This is a really good question.
So, if the router the storage node is behind doesn’t support TCP_FASTOPEN, my understanding of the problem (though this would be good to more rigorously test with a variety of different nonconforming routers) is that the router will simply drop the TCP_FASTOPEN connection establishment packets, which is pretty much the same behavior as if a packet hits the firewall. So, as far as the client is concerned, it will appear like it’s talking and no one is responding.
If a storage node is behind such a router and the network has some percent of clients that are attempting TCP_FASTOPEN, then when the storage node flags support for TCP_FASTOPEN, I imagine the percent of new connections the node receives would drop some percent (probably the same percent of times clients are trying TCP_FASTOPEN), because the router is just dropping the connection establishment packets. Unfortunately, the clients’ operating systems have memory on which peers support TCP_FASTOPEN, so disabling TCP_FASTOPEN wouldn’t necessarily fix the problem for the node immediately. The node would have to wait until client TCP_FASTOPEN support memory flushed out (which does happen over time).
In the case that the node’s network topology is great for TCP_FASTOPEN, upon enabling TCP_FASTOPEN, the node would suddenly start seeing some percent of successful TCP_FASTOPEN requests.
The hard case is when the node’s network topology has partial support (e.g., maybe some routes support it well and some don’t). I don’t know how to even detect this case. If there is a slight drop in new connections after enabling, the node operator may assume that TCP_FASTOPEN was stalling for some routes, but it may also be a natural lull in load. Even more, perhaps the node operator might prefer to leave TCP_FASTOPEN on because, of the connections it is receiving, it is winning more of the races.
So, given all of this, I’m not sure what would be on the dashboard. A graph of the rate of new non-TCP_FASTOPEN connections and a graph of new TCP_FASTOPEN connections? I actually haven’t checked if these values are things an unprivileged storage node can ask the kernel for, so I’m not even sure if this dashboard is possible on an unprivileged node.

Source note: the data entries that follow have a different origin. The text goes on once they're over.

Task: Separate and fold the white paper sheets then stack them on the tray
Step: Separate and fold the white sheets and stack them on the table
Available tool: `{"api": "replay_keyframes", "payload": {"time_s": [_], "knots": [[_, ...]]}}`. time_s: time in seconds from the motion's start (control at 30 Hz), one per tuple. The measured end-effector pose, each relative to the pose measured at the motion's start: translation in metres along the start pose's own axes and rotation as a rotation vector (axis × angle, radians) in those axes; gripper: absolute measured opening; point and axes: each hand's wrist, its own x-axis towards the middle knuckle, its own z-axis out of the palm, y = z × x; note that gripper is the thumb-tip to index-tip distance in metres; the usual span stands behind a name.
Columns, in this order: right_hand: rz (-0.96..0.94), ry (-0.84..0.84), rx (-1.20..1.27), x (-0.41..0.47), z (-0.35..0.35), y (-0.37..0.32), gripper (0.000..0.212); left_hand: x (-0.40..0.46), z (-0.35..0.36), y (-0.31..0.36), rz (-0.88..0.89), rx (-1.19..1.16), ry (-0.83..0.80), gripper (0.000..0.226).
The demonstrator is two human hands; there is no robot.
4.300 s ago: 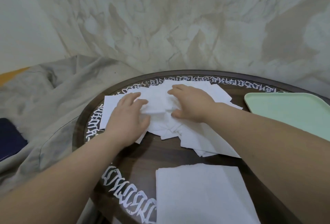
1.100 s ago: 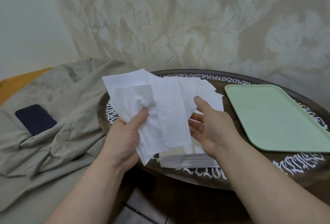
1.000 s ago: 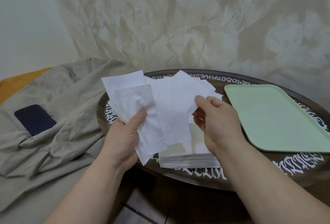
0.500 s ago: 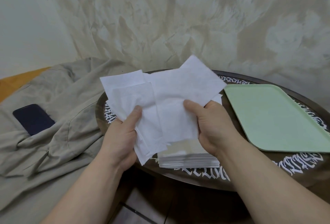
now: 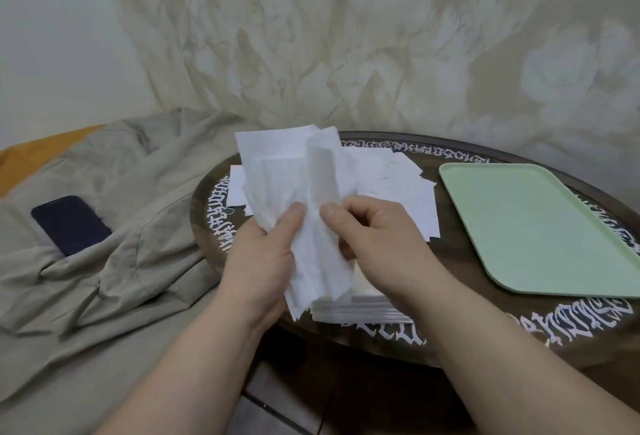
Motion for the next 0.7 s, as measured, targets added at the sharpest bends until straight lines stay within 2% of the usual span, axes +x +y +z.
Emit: {"api": "replay_keyframes", "payload": {"time_s": [0.07,0.17,0.23,0.3,0.33,0.4,0.47,0.53,0.6,0.7], "knots": [[0.016,-0.036,0.099,0.0,0.0,-0.001,0.038,-0.002,-0.002,0.002,-0.028,-0.048,-0.041,0.026],[-0.007,-0.033,0.111,-0.001,-0.003,-0.002,0.03,-0.002,-0.006,0.003,-0.052,-0.129,-0.109,0.043],[-0.044,-0.013,0.048,-0.002,-0.004,-0.002,0.022,-0.001,-0.006,0.003,-0.059,-0.151,-0.143,0.04],[-0.05,0.019,0.027,-0.002,-0.002,-0.001,0.019,0.0,-0.004,0.001,-0.055,-0.138,-0.093,0.028],[-0.054,0.058,0.022,-0.001,-0.002,-0.001,0.021,0.001,-0.003,0.0,-0.044,-0.118,-0.045,0.021],[-0.095,0.243,0.016,0.003,-0.006,-0.001,0.026,0.003,-0.003,-0.002,-0.01,-0.083,0.046,0.013],[-0.174,0.481,0.009,0.006,-0.014,-0.005,0.028,0.005,-0.004,-0.002,0.032,-0.076,0.112,0.011],[-0.246,0.598,-0.019,0.004,-0.02,-0.009,0.03,0.006,-0.006,-0.002,0.067,-0.094,0.137,0.011],[-0.26,0.531,-0.091,0.0,-0.015,-0.01,0.029,0.006,-0.005,-0.003,0.088,-0.093,0.126,0.01],[-0.181,0.241,-0.189,-0.004,0.002,-0.004,0.021,0.002,0.002,-0.008,0.091,-0.06,0.061,0.011]]}}
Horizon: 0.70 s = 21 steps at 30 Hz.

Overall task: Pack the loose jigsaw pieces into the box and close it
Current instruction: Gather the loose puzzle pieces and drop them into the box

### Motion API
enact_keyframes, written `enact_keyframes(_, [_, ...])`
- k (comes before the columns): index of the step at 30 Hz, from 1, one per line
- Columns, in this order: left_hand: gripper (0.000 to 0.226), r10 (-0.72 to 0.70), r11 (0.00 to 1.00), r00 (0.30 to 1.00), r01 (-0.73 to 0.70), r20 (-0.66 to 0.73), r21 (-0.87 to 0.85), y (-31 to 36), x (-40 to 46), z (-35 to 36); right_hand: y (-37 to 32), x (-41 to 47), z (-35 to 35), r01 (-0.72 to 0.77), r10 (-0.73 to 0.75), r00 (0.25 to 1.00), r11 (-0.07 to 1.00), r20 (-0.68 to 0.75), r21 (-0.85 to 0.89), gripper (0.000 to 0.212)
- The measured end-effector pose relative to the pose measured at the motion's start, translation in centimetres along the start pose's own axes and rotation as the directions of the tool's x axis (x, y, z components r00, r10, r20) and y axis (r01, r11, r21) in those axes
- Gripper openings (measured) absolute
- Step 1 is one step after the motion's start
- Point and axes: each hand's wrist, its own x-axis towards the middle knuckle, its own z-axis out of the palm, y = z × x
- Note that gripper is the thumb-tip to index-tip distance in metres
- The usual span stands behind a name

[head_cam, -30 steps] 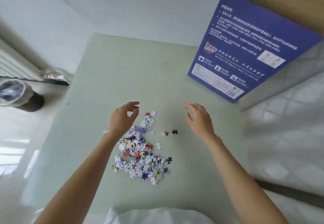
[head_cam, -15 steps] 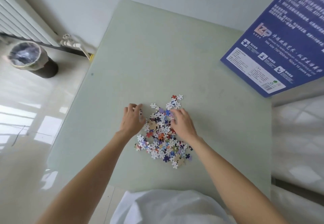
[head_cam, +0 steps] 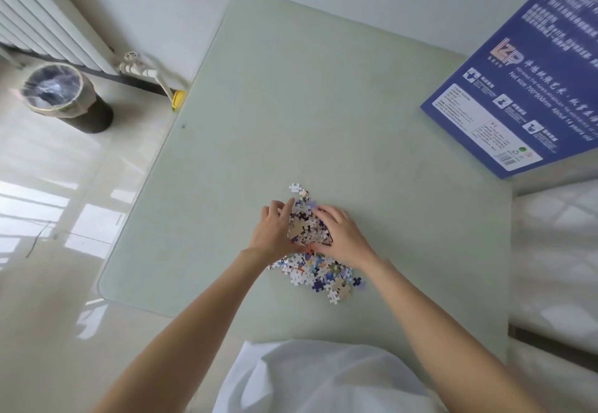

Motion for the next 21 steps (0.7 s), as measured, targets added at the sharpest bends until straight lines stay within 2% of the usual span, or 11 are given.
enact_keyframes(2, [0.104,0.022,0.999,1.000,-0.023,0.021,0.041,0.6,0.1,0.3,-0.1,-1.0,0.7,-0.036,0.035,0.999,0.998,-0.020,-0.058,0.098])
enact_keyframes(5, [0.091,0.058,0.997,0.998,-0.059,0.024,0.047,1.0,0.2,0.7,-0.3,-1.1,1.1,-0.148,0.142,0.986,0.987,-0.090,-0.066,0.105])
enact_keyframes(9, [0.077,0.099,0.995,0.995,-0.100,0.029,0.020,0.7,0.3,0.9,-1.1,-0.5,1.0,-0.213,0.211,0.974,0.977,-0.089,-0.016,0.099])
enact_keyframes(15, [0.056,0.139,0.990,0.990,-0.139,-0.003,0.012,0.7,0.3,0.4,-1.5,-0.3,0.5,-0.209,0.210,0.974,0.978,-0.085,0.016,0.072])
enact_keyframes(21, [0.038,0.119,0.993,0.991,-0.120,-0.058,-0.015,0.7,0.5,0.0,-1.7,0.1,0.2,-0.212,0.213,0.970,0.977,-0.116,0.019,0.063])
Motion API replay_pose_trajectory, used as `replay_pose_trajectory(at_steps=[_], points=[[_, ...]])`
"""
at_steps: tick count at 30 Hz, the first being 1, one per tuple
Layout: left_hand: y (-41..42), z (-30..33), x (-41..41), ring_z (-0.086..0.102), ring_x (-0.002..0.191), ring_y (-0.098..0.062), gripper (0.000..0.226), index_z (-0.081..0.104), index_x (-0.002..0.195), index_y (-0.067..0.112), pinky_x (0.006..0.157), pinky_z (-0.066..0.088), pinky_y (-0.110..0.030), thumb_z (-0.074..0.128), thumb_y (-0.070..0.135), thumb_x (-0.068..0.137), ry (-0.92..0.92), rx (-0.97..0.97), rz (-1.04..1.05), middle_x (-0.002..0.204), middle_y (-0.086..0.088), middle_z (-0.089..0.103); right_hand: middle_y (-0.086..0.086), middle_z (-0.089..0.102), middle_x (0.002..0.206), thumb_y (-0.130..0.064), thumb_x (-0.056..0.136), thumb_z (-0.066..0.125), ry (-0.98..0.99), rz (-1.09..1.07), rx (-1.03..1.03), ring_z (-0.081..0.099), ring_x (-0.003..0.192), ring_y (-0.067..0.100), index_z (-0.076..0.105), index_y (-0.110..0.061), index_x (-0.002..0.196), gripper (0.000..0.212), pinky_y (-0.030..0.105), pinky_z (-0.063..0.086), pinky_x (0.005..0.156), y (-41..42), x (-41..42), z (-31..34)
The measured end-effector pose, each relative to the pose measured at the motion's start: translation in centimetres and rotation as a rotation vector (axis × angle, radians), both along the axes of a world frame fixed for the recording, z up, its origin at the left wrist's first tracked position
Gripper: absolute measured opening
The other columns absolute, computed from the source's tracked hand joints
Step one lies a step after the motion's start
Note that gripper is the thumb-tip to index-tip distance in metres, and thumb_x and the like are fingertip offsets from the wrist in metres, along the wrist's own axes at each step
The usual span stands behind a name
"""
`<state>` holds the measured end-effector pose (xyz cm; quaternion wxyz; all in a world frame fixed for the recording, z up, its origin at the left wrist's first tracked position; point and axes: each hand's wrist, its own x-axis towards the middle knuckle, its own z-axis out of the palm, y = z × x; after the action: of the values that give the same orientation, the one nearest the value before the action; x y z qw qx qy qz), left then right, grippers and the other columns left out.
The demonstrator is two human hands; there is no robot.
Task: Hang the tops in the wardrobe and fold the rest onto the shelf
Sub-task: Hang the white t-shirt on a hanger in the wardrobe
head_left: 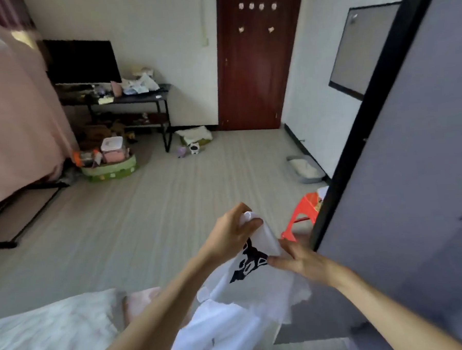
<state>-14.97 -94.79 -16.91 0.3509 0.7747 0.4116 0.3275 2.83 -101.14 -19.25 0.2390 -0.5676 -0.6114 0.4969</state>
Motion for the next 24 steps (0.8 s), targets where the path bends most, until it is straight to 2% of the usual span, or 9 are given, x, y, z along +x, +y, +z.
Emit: replay_pose_trajectory(at_steps=[2, 4, 7, 9, 13, 16, 20, 22, 24], points=[[-1.2, 0.4, 4.7, 0.041, 0.055, -0.005, 0.013, 0.049, 0.09, 0.013, 0.05, 0.032, -0.015, 0.056, 0.024, 0.094, -0.005, 0.008, -0.094, 0.063, 0.008, 0.044, -0.015, 0.072, 0.093, -0.039, 0.083, 0.066, -0.008, -0.085, -0.012, 0.066, 0.089, -0.002, 0.063, -0.027, 0.1, 0.021, 0.011, 0.047, 0.075, -2.5, 3.4, 0.2], [-2.2, 0.7, 8.3, 0.041, 0.057, -0.01, 0.015, 0.048, 0.091, 0.01, 0.053, 0.033, -0.018, 0.055, 0.023, 0.095, -0.011, 0.024, -0.161, 0.065, 0.004, 0.045, -0.016, 0.069, 0.076, -0.03, 0.088, 0.065, -0.045, -0.185, 0.012, 0.064, 0.071, -0.001, 0.066, -0.02, 0.088, 0.01, 0.012, 0.045, 0.066, -4.2, 6.3, 0.2], [-4.1, 1.2, 14.3, 0.038, 0.061, -0.016, 0.017, 0.047, 0.09, 0.007, 0.056, 0.032, -0.021, 0.055, 0.022, 0.095, -0.022, 0.034, -0.267, 0.068, -0.001, 0.043, -0.001, 0.064, 0.08, -0.02, 0.091, 0.06, -0.053, -0.37, 0.059, 0.06, 0.071, 0.01, 0.066, -0.007, 0.09, 0.015, 0.023, 0.044, 0.067, -7.2, 11.2, 0.3], [-5.3, 1.2, 17.6, 0.039, 0.062, -0.017, 0.016, 0.048, 0.091, 0.008, 0.057, 0.034, -0.024, 0.055, 0.023, 0.095, -0.031, 0.022, -0.331, 0.07, -0.005, 0.045, 0.0, 0.06, 0.075, -0.018, 0.091, 0.06, -0.035, -0.451, 0.082, 0.057, 0.069, 0.012, 0.064, -0.009, 0.082, 0.014, 0.025, 0.042, 0.065, -9.3, 13.7, 0.6], [-7.8, 1.2, 23.7, 0.042, 0.059, -0.015, 0.017, 0.05, 0.091, 0.013, 0.055, 0.035, -0.023, 0.056, 0.028, 0.094, -0.056, -0.058, -0.46, 0.069, -0.007, 0.046, -0.002, 0.046, 0.063, -0.019, 0.093, 0.056, -0.117, -0.662, 0.154, 0.043, 0.058, 0.013, 0.051, -0.015, 0.066, 0.027, 0.026, 0.031, 0.055, -13.1, 17.9, 0.9], [-8.6, 1.7, 27.0, 0.049, 0.064, -0.011, 0.022, 0.052, 0.089, 0.018, 0.059, 0.04, -0.021, 0.066, 0.035, 0.087, -0.076, -0.092, -0.556, 0.072, 0.002, 0.054, 0.001, 0.052, 0.071, -0.01, 0.095, 0.05, -0.157, -0.81, 0.284, 0.047, 0.067, 0.013, 0.057, -0.004, 0.079, 0.019, 0.023, 0.035, 0.059, -15.2, 20.4, 1.6], [-8.7, 2.1, 30.4, 0.061, 0.083, -0.013, 0.05, 0.056, 0.102, 0.018, 0.076, 0.048, -0.028, 0.082, 0.042, 0.066, 0.115, -0.146, -0.722, 0.09, 0.003, 0.065, -0.002, 0.056, 0.073, -0.002, 0.095, 0.044, -0.176, -0.974, 0.392, 0.05, 0.067, 0.006, 0.056, -0.012, 0.079, 0.023, 0.014, 0.037, 0.062, -17.0, 23.4, 3.4], [-8.4, 1.8, 31.9, 0.063, 0.087, -0.016, 0.034, 0.062, 0.099, 0.018, 0.081, 0.05, -0.031, 0.081, 0.031, 0.073, 0.219, -0.162, -0.79, 0.094, 0.002, 0.067, 0.002, 0.057, 0.074, -0.005, 0.097, 0.041, -0.067, -1.095, 0.426, 0.05, 0.063, 0.008, 0.057, -0.008, 0.082, 0.022, 0.019, 0.039, 0.061, -17.6, 24.6, 3.9], [-8.0, 1.4, 32.6, 0.063, 0.088, -0.017, 0.018, 0.063, 0.096, 0.016, 0.08, 0.05, -0.03, 0.072, 0.024, 0.082, 0.338, -0.175, -0.816, 0.095, 0.0, 0.066, 0.0, 0.055, 0.067, -0.01, 0.099, 0.04, 0.124, -1.266, 0.453, 0.048, 0.058, 0.008, 0.055, -0.013, 0.074, 0.029, 0.017, 0.039, 0.055, -18.1, 25.8, 4.2]])
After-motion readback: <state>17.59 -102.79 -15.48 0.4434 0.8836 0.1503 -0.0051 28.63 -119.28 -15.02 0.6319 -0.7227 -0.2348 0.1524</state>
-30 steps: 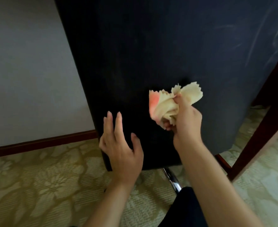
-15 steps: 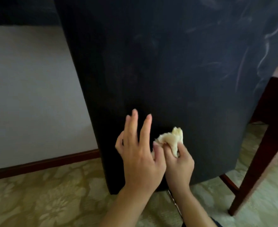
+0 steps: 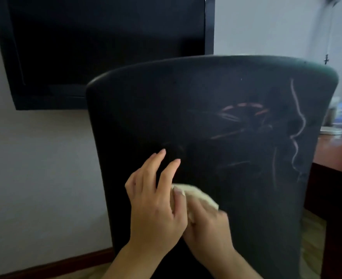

QUIC is easy - it worked from the Satellite or it didn’t. I suppose we could extend the TCP_FASTOPEN design to work the same - the Satellite is the first check, and clients do not try TCP_FASTOPEN unless the Satellite had a successful TCP_FASTOPEN?
Open problems with that idea I need to think through:
- Maybe TCP_FASTOPEN works for most Uplinks even if the Satellite didn’t! Maybe that’s enough for the SNO to win more races and earn more.
- This would mean the Satellite would have to double dial (the first dial indicates support to the OS that TCP_FASTOPEN works between the peers, and the second dial would confirm that it worked), and so this is more resource usage for checkins.
- This certainly expands the scope of work for this task quite a bit (the Satellite checking, the database keeping track of which nodes the Satellite was successful with, the dashboard feature of showing whether the Satellite was successful). On the other hand, the graph-based approach is also quite a lift for the dashboard.
I feel like the graph based approach (or even just a counter based approach of number of successful connections) leaves more control with the SNO than having the Satellite keep track of what worked, but yeah, I’m definitely open to feedback about what folks prefer.